TASK GOAL -> Quote the listing below in its entirety, omitting every image.
:: DATASET EXTRACT
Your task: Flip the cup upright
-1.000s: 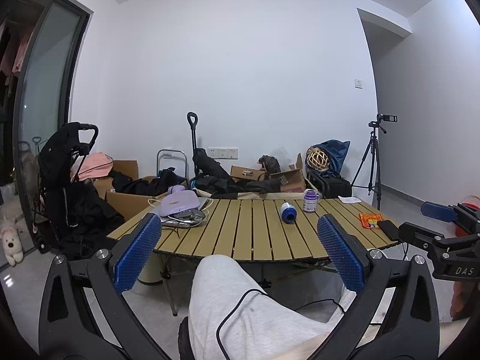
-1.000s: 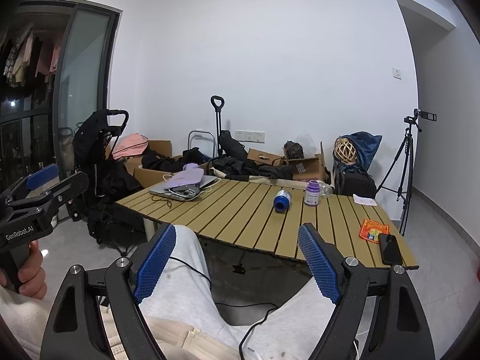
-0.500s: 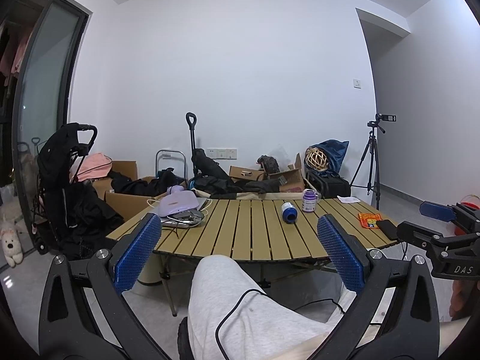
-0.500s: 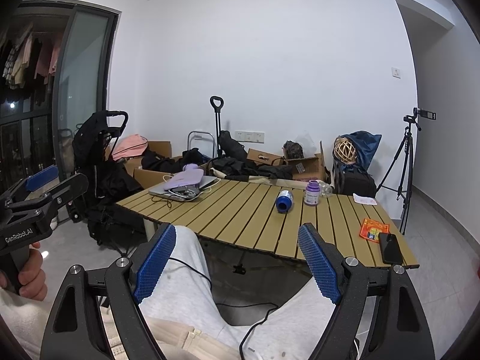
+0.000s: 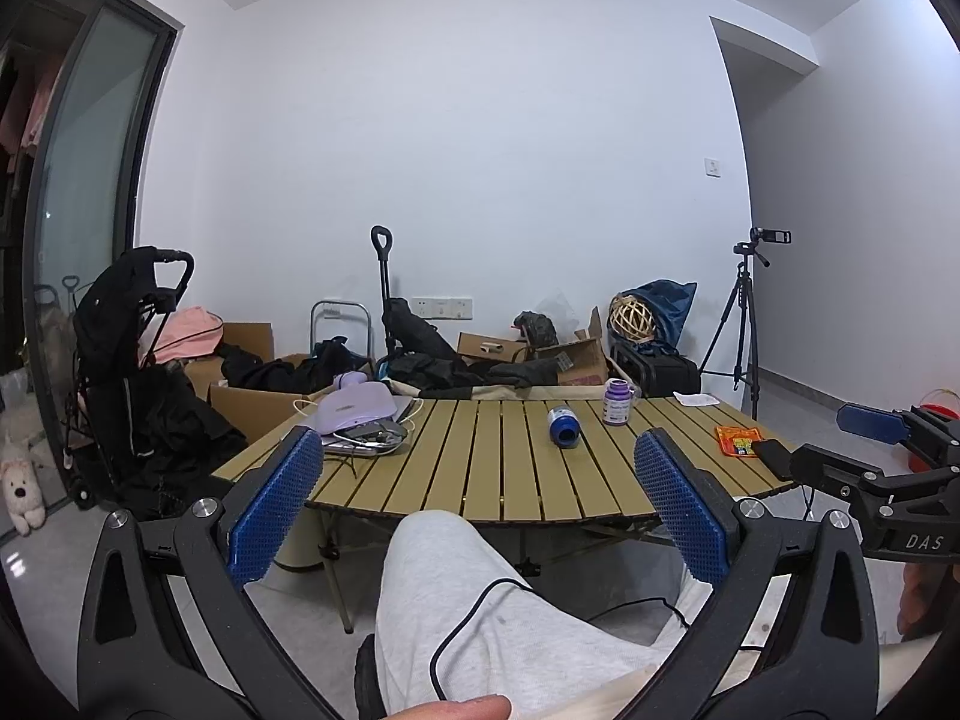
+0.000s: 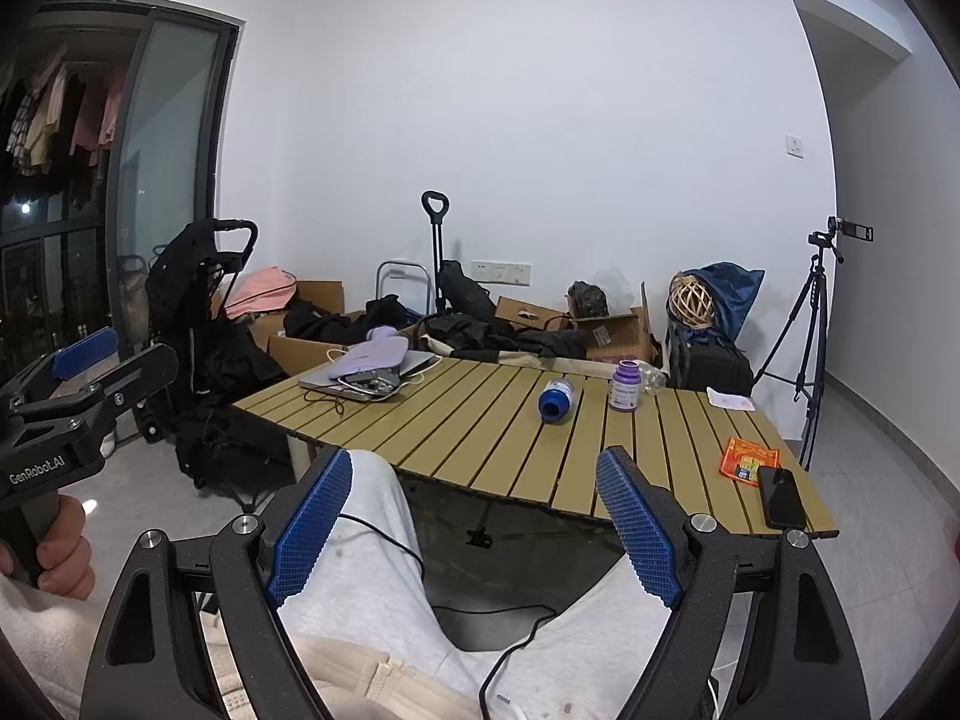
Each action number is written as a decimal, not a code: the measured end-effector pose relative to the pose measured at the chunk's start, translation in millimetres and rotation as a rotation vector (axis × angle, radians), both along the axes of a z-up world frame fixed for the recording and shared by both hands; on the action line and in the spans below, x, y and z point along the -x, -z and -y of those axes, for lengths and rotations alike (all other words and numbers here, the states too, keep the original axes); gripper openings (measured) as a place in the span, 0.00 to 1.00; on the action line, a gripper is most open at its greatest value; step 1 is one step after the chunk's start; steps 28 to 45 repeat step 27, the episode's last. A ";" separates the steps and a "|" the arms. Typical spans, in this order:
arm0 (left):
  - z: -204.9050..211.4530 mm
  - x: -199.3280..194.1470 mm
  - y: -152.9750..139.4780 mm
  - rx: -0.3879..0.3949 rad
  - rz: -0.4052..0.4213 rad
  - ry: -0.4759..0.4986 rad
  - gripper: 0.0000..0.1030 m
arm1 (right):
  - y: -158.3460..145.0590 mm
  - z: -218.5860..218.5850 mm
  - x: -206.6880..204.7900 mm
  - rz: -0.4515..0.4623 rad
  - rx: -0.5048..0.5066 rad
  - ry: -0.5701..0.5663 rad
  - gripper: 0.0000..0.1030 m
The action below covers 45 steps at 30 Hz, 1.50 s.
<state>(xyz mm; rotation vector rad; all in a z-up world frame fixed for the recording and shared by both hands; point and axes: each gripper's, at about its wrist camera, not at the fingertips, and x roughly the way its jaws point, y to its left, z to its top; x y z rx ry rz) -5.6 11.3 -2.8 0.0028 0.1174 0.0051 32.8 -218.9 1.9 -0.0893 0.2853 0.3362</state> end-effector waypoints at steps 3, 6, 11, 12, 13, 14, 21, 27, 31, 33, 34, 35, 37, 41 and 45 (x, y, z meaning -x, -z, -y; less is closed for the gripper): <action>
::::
RESULT FOR THIS EXERCISE ->
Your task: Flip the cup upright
-1.000s: 
-1.000s: 
-0.500s: 
-0.500s: 
+0.000s: 
+0.000s: 
Each action number is written as a decimal, not a code: the measured end-effector pose relative to the pose measured at the chunk's start, translation in millimetres and rotation as a rotation vector (axis × angle, radians), both along the axes of a z-up world frame fixed for the recording and shared by both hands; on the action line and in the spans below, x, y and z point along the -x, -z and -y of those axes, for lengths and rotations alike (all other words and numbers here, the states too, keep the original axes); gripper openings (measured) as a place in the span, 0.00 to 1.00; on the action line, a gripper is most open at its greatest value; step 1 is one step after the chunk's start; steps 28 to 45 repeat step 27, the episode's last. A ";" separates the steps and a "|" the arms. Typical spans, in this order:
arm0 (left):
  - z: -204.9050..211.4530 mm
  - x: -199.3280..194.1470 mm
  - y: -152.9750..139.4780 mm
  - rx: -0.3879..0.3949 rad
  - rz: -0.4052..0.4213 rad
  - ry: -0.4759..0.4986 rad
  - gripper: 0.0000..0.1030 m
arm1 (right):
  - y: -158.3460..145.0590 mm
  - z: -218.5860..218.5850 mm
  - x: -206.6880..204.7900 mm
  - rz: -0.4515..0.4623 rad
  - rx: -0.5048..0.5066 rad
  - ry: -0.5701..0.5663 rad
  - gripper: 0.0000..0.1030 m
The action below covers 45 steps at 30 Hz, 1.50 s.
<state>(xyz mm; rotation vector rad; all in a z-up world frame fixed for the recording and shared by both hands; point and axes: each gripper's, at about its wrist camera, not at the fingertips, and x roughly the way its jaws point, y to its left, z to its top; x y z rx ry rz) -5.6 11.3 -2.8 0.0028 0.1174 0.0051 32.8 -218.9 1.9 -0.0893 0.2853 0.3362</state> end-effector waypoints at steps 3, 6, 11, 12, 13, 14, 21, 27, 31, 33, 34, 35, 37, 41 and 45 (x, y, z meaning -x, -z, -y; less is closed for the gripper): <action>

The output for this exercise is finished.